__YOUR GOAL__:
Set down the full data below exactly as given, please.

__Source records__:
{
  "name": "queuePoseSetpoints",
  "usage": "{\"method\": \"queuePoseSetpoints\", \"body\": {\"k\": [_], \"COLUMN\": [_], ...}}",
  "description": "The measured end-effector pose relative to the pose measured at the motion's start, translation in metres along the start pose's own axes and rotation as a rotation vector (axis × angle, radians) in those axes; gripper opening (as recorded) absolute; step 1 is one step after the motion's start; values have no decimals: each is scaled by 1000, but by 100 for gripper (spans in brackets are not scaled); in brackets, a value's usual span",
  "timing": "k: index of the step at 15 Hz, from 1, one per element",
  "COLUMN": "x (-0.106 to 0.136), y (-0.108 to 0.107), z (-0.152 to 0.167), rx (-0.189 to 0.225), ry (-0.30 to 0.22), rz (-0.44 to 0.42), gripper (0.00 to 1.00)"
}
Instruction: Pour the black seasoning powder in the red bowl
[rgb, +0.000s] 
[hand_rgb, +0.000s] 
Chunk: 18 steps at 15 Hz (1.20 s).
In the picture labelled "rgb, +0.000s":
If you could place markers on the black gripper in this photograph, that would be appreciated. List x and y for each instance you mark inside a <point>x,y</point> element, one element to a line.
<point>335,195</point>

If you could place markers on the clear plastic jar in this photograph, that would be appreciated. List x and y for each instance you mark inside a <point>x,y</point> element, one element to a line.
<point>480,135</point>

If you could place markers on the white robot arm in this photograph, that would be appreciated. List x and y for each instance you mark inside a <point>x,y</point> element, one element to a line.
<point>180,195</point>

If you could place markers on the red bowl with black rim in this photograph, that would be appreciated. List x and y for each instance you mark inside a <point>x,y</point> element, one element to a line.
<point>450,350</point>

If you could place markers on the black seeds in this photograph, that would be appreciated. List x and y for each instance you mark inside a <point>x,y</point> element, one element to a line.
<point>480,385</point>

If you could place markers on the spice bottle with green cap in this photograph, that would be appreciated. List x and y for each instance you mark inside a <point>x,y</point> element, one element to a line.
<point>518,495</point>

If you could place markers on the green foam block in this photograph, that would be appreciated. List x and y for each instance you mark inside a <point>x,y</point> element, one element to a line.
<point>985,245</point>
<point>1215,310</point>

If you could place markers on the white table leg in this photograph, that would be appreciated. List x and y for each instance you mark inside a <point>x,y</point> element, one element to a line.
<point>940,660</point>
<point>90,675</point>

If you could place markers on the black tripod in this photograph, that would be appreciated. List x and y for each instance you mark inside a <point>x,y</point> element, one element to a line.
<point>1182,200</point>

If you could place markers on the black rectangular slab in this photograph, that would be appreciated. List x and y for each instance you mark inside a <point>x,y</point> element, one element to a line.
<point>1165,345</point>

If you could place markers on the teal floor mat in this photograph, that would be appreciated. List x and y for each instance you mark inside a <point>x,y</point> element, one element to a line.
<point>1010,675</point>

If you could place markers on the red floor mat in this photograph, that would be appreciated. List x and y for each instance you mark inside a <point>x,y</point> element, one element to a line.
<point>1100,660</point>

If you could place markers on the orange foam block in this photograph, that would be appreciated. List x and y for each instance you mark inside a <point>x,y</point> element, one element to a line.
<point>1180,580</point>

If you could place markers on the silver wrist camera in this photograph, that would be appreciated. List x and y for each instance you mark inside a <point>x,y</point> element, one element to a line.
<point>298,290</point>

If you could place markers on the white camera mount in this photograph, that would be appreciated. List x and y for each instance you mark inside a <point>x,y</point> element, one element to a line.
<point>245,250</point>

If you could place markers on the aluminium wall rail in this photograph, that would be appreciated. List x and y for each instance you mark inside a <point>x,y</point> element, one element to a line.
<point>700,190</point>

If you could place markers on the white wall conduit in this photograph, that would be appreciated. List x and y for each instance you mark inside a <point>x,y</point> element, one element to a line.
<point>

__WRITTEN RESPONSE__:
{
  "name": "queuePoseSetpoints",
  "usage": "{\"method\": \"queuePoseSetpoints\", \"body\": {\"k\": [_], \"COLUMN\": [_], ...}}",
  "description": "The measured end-effector pose relative to the pose measured at the motion's start, translation in metres along the start pose's own axes and rotation as a rotation vector (axis × angle, radians) in those axes; gripper opening (as recorded) absolute; step 1 is one step after the motion's start; values have no decimals: each is scaled by 1000, but by 100 for gripper (spans in brackets are not scaled); in brackets, a value's usual span",
  "timing": "k: index of the step at 15 Hz, from 1, one per element",
  "COLUMN": "x (-0.106 to 0.136), y (-0.108 to 0.107), z (-0.152 to 0.167), rx (-0.189 to 0.225), ry (-0.30 to 0.22), rz (-0.44 to 0.42), gripper (0.00 to 1.00)"
}
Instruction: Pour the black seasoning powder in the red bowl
[rgb, +0.000s] 
[hand_rgb, +0.000s] 
Chunk: 18 steps at 15 Hz (1.20 s).
In the picture labelled "rgb, +0.000s":
If you could place markers on the black gripper in this photograph, that would be appreciated. List x and y for each instance you mark inside a <point>x,y</point> element, one element to a line.
<point>335,195</point>

If you could place markers on the clear plastic jar in this photograph, that would be appreciated. List x and y for each instance you mark inside a <point>x,y</point> element, one element to a line.
<point>480,135</point>

If you could place markers on the white robot arm in this photograph, that would be appreciated. List x and y for each instance you mark inside a <point>x,y</point> element, one element to a line.
<point>180,195</point>

If you could place markers on the red bowl with black rim in this photograph, that would be appreciated. List x and y for each instance you mark inside a <point>x,y</point> element, one element to a line.
<point>450,350</point>

If you could place markers on the black seeds in this photograph, that would be appreciated. List x and y for each instance you mark inside a <point>x,y</point> element, one element to a line.
<point>480,385</point>

If you could place markers on the spice bottle with green cap in this photograph, that would be appreciated. List x and y for each instance you mark inside a <point>x,y</point> element, one element to a line.
<point>518,495</point>

If you could place markers on the green foam block in this photograph, that would be appreciated. List x and y for each instance you mark inside a <point>x,y</point> element, one element to a line.
<point>985,245</point>
<point>1215,310</point>

If you could place markers on the white table leg in this photograph, that would be appreciated. List x and y for each instance you mark inside a <point>x,y</point> element, one element to a line.
<point>940,660</point>
<point>90,675</point>

If you could place markers on the black tripod in this photograph, that would be appreciated. List x and y for each instance you mark inside a <point>x,y</point> element, one element to a line.
<point>1182,200</point>

If you could place markers on the black rectangular slab in this photograph, that would be appreciated. List x and y for each instance you mark inside a <point>x,y</point> element, one element to a line.
<point>1165,345</point>

If you could place markers on the teal floor mat in this photograph, that would be appreciated. List x and y for each instance you mark inside a <point>x,y</point> element, one element to a line.
<point>1010,675</point>

If you could place markers on the red floor mat in this photograph, that would be appreciated. List x and y for each instance you mark inside a <point>x,y</point> element, one element to a line.
<point>1100,660</point>

If you could place markers on the orange foam block in this photograph, that would be appreciated. List x and y for each instance you mark inside a <point>x,y</point> element, one element to a line.
<point>1180,580</point>

If you could place markers on the silver wrist camera in this photograph, that would be appreciated. List x and y for each instance you mark inside a <point>x,y</point> element, one element to a line.
<point>298,290</point>

If you could place markers on the white camera mount in this photograph, that would be appreciated. List x and y for each instance you mark inside a <point>x,y</point> element, one element to a line.
<point>245,250</point>

If you could place markers on the aluminium wall rail in this photograph, that would be appreciated. List x and y for each instance you mark inside a <point>x,y</point> element, one element to a line.
<point>700,190</point>

If you could place markers on the white wall conduit in this photograph, that would be appreciated. List x and y for each instance you mark inside a <point>x,y</point> element, one element to a line.
<point>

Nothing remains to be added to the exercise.